NIHILISM, I think is the word.
We humans are an odd lot. We're the only species that consciously and "rationally" concludes that the solution to almost every damned thing is death.
Me, I'm like Rod's father . . . "I can't stand killin' anymore."
Funny, Phil, how you can speak so much more blithely about killing suffering humans than I can bring myself to talk about putting down suffering animals.
I've always owned dogs. In our going on 26 years of marriage, my wife and I have had four. Two, we've had to put down when they were old, terminally ill and suffering.
Both times, I gave the vet consent. Both times, I held them and comforted them as they died. You don't get used to it, and it gets harder -- not easier -- each time.
I can't even write about it without my eyes filling with tears.
Yes, I know they were animals, not humans. Yes, I know it was the "right" thing to do, that letting them suffer truly would have been pointless.

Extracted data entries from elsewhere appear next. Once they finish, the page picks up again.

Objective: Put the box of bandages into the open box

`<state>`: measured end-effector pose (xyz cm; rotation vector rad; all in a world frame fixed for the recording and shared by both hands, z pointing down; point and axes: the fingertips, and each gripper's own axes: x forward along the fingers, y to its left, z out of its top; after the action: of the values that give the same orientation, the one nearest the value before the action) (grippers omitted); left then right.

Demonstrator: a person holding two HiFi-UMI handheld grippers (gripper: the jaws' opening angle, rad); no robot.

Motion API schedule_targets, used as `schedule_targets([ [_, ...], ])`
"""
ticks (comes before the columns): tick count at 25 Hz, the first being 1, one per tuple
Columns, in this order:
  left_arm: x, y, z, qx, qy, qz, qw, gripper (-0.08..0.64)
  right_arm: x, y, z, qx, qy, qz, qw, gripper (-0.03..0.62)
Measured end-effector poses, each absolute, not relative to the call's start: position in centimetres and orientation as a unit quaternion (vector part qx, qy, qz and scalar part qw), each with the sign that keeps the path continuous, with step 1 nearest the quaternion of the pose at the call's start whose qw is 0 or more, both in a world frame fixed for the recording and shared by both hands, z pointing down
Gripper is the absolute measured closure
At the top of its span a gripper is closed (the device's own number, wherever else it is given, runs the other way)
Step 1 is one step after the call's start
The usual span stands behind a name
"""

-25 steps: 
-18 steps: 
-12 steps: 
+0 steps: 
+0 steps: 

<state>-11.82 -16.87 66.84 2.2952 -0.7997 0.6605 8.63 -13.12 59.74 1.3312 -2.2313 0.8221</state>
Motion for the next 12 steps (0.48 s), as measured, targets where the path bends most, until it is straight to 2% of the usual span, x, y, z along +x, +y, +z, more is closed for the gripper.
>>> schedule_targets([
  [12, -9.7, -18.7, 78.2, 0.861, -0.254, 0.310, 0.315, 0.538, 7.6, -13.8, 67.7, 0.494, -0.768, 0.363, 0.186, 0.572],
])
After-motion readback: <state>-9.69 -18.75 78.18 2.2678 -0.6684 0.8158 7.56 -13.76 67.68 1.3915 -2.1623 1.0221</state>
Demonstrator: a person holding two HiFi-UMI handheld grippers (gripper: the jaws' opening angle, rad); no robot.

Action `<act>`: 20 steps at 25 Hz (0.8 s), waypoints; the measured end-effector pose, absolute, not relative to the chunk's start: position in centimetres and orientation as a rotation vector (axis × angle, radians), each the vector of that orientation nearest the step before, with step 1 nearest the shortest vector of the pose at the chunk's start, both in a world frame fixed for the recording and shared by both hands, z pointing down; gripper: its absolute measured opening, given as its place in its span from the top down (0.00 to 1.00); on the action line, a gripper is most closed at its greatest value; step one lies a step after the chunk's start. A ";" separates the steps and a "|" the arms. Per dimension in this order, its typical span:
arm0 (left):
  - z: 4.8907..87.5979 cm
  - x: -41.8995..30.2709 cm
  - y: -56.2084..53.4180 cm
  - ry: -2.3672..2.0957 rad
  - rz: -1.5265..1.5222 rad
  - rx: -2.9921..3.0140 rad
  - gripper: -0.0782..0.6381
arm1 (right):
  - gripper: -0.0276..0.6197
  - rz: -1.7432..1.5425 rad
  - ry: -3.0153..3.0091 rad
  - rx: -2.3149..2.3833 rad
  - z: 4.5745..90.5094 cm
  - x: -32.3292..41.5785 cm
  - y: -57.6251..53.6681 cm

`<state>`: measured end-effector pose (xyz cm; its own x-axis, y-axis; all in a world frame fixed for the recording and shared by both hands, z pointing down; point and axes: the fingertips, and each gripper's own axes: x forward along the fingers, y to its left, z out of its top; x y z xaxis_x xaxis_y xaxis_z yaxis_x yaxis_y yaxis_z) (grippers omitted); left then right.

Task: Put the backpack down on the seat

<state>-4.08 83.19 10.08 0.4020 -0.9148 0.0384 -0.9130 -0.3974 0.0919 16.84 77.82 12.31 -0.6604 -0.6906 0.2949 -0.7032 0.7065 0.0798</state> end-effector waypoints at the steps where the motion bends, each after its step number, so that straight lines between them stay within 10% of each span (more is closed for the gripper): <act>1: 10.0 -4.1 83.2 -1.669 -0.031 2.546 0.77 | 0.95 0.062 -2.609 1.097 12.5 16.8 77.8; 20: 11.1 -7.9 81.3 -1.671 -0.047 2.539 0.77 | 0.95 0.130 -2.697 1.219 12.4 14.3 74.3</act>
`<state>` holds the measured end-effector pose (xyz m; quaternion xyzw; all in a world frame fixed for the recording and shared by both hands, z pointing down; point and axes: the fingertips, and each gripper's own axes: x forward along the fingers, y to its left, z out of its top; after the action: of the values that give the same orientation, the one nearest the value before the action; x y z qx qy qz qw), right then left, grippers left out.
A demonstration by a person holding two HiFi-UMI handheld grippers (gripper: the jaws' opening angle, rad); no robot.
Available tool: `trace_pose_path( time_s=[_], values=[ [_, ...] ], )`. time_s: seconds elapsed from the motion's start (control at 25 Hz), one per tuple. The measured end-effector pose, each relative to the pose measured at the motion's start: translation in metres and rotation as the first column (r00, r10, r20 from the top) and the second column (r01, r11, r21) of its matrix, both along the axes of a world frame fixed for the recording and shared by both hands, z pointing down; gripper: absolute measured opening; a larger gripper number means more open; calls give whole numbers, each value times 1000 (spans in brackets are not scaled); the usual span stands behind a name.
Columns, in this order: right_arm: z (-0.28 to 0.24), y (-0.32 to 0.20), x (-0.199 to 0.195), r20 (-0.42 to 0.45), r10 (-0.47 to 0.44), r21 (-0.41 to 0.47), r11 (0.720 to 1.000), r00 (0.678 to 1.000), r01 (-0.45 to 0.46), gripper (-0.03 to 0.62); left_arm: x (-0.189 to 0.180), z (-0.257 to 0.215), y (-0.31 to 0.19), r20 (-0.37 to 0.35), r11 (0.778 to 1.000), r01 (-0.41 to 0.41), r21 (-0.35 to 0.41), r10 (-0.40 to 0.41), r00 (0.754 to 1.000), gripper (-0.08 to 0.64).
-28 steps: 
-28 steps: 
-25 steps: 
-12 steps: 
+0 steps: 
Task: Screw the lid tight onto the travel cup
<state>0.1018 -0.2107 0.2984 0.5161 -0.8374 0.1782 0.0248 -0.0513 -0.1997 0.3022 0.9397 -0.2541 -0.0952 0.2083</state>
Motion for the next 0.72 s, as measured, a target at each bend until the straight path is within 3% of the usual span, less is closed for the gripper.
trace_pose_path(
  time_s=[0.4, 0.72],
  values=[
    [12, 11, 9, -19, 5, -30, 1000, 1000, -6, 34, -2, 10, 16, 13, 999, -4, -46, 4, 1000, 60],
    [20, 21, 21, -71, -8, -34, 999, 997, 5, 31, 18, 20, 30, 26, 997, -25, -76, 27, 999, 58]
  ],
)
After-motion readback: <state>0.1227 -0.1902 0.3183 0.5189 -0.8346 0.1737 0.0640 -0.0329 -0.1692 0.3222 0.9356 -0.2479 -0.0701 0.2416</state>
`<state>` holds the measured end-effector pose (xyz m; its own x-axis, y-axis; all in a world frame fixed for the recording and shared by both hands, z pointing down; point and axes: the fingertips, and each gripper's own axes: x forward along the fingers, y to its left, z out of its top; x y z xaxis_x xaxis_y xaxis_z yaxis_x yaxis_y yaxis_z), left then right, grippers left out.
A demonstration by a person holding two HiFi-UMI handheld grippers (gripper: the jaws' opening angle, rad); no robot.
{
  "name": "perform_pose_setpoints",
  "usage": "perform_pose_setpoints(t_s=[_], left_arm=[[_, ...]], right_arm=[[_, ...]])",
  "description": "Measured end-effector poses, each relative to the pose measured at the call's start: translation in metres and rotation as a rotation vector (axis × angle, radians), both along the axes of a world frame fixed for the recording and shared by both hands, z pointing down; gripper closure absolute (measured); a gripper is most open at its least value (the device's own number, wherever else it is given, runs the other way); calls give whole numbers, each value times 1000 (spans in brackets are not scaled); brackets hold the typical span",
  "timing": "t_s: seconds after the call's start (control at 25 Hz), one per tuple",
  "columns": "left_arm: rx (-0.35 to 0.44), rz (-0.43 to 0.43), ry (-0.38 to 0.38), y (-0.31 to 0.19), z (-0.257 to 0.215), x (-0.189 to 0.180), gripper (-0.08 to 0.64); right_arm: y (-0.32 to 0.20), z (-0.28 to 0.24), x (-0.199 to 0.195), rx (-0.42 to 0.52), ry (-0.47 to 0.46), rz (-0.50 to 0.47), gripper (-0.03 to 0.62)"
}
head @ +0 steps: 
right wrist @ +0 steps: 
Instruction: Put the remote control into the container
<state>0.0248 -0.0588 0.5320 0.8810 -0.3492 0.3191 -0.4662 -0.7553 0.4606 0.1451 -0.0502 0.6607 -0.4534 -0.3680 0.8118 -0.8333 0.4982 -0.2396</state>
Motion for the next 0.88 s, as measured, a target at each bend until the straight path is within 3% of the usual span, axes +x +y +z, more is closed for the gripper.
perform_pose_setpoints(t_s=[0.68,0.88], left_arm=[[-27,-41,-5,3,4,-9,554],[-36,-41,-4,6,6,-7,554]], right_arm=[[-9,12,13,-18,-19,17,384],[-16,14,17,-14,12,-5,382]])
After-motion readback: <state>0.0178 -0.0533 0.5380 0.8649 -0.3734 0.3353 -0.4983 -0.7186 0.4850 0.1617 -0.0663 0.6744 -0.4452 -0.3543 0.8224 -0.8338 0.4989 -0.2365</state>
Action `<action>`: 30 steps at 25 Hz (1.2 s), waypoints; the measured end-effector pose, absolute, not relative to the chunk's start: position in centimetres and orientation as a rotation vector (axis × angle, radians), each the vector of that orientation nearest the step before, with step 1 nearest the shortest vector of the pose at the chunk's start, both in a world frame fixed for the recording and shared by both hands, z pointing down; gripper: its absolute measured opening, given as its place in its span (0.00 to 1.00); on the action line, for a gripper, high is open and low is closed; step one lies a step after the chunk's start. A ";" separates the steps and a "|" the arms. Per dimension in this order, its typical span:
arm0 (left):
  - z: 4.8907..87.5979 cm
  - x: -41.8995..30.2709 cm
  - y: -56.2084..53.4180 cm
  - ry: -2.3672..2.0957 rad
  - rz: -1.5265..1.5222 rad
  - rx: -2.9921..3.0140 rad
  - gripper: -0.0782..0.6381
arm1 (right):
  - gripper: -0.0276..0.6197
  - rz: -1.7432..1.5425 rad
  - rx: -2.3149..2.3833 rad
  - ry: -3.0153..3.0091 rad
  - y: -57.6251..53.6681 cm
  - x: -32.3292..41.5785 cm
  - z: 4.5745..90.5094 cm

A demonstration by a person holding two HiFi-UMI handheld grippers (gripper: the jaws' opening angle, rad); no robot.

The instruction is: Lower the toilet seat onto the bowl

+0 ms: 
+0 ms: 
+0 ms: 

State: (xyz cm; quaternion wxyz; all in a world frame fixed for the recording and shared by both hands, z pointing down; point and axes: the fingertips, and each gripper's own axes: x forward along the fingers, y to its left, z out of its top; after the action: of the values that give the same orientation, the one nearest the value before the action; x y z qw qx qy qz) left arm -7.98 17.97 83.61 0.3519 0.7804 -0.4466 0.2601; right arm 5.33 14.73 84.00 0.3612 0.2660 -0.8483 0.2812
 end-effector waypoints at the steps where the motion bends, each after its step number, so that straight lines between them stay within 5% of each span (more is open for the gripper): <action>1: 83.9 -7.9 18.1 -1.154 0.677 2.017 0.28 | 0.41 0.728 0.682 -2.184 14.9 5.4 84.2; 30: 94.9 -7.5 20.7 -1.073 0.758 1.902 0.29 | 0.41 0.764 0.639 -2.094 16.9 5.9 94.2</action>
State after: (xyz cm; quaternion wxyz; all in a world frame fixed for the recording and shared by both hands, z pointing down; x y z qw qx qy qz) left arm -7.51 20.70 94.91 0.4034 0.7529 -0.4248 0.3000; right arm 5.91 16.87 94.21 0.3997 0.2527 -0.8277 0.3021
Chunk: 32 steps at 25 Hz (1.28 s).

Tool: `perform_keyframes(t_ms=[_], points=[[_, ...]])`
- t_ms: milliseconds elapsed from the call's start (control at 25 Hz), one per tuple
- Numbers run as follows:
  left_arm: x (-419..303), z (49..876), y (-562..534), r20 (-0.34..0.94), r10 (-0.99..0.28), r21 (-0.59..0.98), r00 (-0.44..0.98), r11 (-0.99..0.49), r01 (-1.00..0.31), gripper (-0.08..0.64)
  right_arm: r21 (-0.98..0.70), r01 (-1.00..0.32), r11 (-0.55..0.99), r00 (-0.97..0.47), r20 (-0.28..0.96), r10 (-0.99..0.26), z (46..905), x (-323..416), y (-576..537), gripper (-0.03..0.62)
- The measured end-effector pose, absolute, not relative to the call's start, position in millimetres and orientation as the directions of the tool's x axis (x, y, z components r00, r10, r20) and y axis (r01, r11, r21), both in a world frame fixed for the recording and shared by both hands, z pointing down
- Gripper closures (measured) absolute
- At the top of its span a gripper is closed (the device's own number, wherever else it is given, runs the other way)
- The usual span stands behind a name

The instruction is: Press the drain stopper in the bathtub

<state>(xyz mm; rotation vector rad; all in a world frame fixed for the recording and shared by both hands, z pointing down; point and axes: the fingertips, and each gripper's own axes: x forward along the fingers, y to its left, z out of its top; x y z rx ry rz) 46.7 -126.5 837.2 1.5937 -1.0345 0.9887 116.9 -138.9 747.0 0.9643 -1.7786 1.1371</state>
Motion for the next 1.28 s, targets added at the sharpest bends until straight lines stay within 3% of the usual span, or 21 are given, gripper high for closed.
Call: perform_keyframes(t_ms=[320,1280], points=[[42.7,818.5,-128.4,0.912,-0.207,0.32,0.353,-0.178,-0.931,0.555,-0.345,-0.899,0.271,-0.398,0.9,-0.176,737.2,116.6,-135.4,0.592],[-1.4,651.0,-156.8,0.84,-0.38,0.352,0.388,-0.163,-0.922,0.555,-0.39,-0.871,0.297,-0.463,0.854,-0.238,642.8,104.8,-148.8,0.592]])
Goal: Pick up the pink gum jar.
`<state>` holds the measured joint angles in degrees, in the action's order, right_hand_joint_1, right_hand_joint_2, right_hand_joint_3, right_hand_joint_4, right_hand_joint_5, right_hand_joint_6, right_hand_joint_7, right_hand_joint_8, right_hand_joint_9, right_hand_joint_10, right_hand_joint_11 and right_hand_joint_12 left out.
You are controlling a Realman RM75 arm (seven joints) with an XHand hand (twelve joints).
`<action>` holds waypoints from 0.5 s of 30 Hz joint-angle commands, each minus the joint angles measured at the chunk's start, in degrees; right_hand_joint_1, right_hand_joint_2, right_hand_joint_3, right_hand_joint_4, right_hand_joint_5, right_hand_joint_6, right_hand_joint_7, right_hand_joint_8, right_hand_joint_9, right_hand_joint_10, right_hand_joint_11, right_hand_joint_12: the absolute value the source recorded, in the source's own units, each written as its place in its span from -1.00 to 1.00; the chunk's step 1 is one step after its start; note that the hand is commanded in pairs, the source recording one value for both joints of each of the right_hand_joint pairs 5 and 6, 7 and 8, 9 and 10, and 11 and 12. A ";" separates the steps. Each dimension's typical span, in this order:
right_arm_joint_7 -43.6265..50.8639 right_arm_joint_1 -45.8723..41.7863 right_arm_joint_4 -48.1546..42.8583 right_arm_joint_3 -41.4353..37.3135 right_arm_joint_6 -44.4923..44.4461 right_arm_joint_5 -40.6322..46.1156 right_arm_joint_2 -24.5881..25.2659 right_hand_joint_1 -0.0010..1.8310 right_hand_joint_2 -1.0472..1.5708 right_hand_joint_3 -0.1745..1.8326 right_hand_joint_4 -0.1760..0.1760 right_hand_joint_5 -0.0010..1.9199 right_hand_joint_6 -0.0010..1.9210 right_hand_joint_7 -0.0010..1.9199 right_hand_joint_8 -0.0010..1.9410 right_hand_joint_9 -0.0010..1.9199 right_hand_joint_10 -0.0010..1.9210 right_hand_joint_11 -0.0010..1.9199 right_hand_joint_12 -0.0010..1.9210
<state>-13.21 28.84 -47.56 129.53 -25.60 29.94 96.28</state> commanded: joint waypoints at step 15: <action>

I know all this intellectually . . . rationally.
But in my heart, I know that they trusted me, depended on me and were more loving and loyal than most humans. And you can't help but feel you let them down, and it haunts you.
That's how I feel about my dogs.
I'm sorry, Phil, that you can feel so much more sanguine about "putting down" human beings, individuals each created in the image of their Creator.